• _Work instructions_
Determine how many lines below contain the word "could", then write that number by itself.

[[ Working data, beginning ]]

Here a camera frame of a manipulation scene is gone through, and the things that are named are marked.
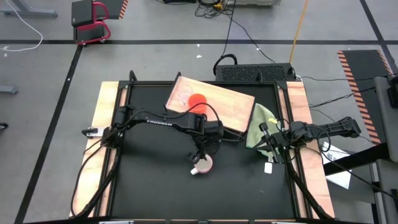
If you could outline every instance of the small cup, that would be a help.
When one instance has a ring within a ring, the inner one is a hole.
[[[206,174],[211,170],[211,168],[213,167],[213,159],[208,154],[206,154],[205,157],[206,159],[200,159],[194,165],[195,168],[191,170],[192,175],[195,175],[197,173]]]
[[[199,93],[193,94],[189,97],[189,99],[188,99],[189,108],[192,108],[193,106],[197,105],[198,103],[207,103],[206,97]],[[206,105],[198,105],[198,106],[194,107],[190,112],[197,113],[197,114],[203,114],[206,112],[206,108],[207,108]]]

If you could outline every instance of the black floor line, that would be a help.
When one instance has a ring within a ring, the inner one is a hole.
[[[27,210],[29,208],[30,200],[32,199],[33,193],[35,191],[37,181],[39,179],[40,173],[41,173],[43,165],[44,165],[44,160],[49,151],[50,143],[53,138],[55,128],[57,127],[58,120],[61,115],[63,104],[67,97],[69,86],[72,82],[73,74],[75,73],[75,69],[76,69],[77,63],[79,61],[79,57],[80,57],[82,48],[83,47],[80,45],[76,48],[76,52],[75,52],[75,55],[73,56],[73,60],[70,65],[68,75],[65,78],[65,82],[63,84],[61,94],[58,99],[57,106],[55,107],[55,111],[52,116],[50,126],[47,130],[47,134],[45,135],[44,142],[43,142],[42,148],[40,150],[39,156],[37,158],[36,165],[34,167],[32,176],[30,177],[28,186],[26,188],[24,198],[22,199],[21,205],[19,207],[16,219],[15,219],[15,223],[23,223],[24,222]]]
[[[254,40],[257,44],[291,45],[293,40]],[[38,40],[0,40],[0,44],[37,44]],[[398,45],[398,40],[388,40],[385,44]],[[76,44],[74,40],[43,40],[42,44]],[[151,45],[151,44],[225,44],[224,39],[186,40],[107,40],[104,44]],[[252,44],[251,40],[228,40],[228,44]],[[297,45],[381,45],[380,40],[298,40]]]
[[[376,21],[373,18],[373,15],[372,15],[372,13],[371,13],[371,11],[369,9],[368,4],[366,4],[365,0],[360,0],[360,2],[361,2],[361,5],[363,7],[363,10],[365,11],[366,17],[368,17],[369,23],[372,26],[374,34],[377,37],[377,40],[380,41],[381,49],[383,50],[384,56],[386,56],[386,59],[388,61],[388,64],[391,67],[392,72],[393,73],[397,73],[398,72],[397,65],[396,65],[396,63],[394,61],[394,58],[391,55],[390,50],[387,47],[386,41],[384,41],[384,38],[381,35],[381,32],[380,32],[380,30],[379,30],[379,28],[378,28],[378,26],[376,24]]]

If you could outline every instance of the white paper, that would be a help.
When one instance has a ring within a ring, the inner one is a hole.
[[[324,142],[323,143],[323,147],[324,149],[327,149],[329,146],[329,143]],[[349,154],[347,154],[347,152],[338,149],[335,146],[330,146],[330,150],[328,152],[325,152],[325,154],[328,156],[329,159],[335,161],[337,159],[341,159],[343,157],[349,156]],[[322,158],[323,158],[323,164],[327,164],[330,161],[322,154]],[[347,171],[344,172],[340,172],[337,174],[332,174],[329,176],[326,176],[326,179],[333,182],[334,184],[337,184],[339,186],[344,187],[345,189],[348,189],[349,187],[349,180],[351,178],[351,174]]]
[[[272,163],[266,162],[266,164],[264,165],[264,172],[266,174],[271,174],[272,173]]]

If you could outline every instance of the red chair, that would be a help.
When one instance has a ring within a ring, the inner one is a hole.
[[[96,7],[102,7],[104,17],[97,17]],[[109,12],[102,2],[82,0],[72,3],[72,26],[74,40],[77,44],[86,45],[93,42],[104,42],[111,37],[111,31],[104,20],[109,19]]]

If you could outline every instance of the green cloth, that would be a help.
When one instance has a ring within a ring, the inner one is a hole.
[[[258,103],[254,105],[252,120],[249,125],[248,135],[246,136],[247,148],[249,149],[253,148],[261,140],[261,137],[263,137],[264,133],[259,128],[259,125],[261,123],[263,122],[267,123],[269,134],[274,134],[279,132],[275,123],[268,121],[270,118],[275,119],[275,116],[274,114],[272,114],[271,111],[269,111],[267,108]],[[271,152],[267,153],[266,151],[260,151],[260,150],[259,152],[263,153],[265,156],[272,155]]]

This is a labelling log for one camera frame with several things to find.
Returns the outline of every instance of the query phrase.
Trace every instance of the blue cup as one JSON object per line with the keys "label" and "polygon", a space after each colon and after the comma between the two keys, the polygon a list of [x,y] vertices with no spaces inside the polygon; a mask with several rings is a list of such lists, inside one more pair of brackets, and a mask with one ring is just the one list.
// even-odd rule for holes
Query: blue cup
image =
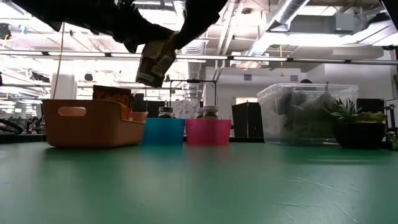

[[ Working data, end ]]

• _Expected answer_
5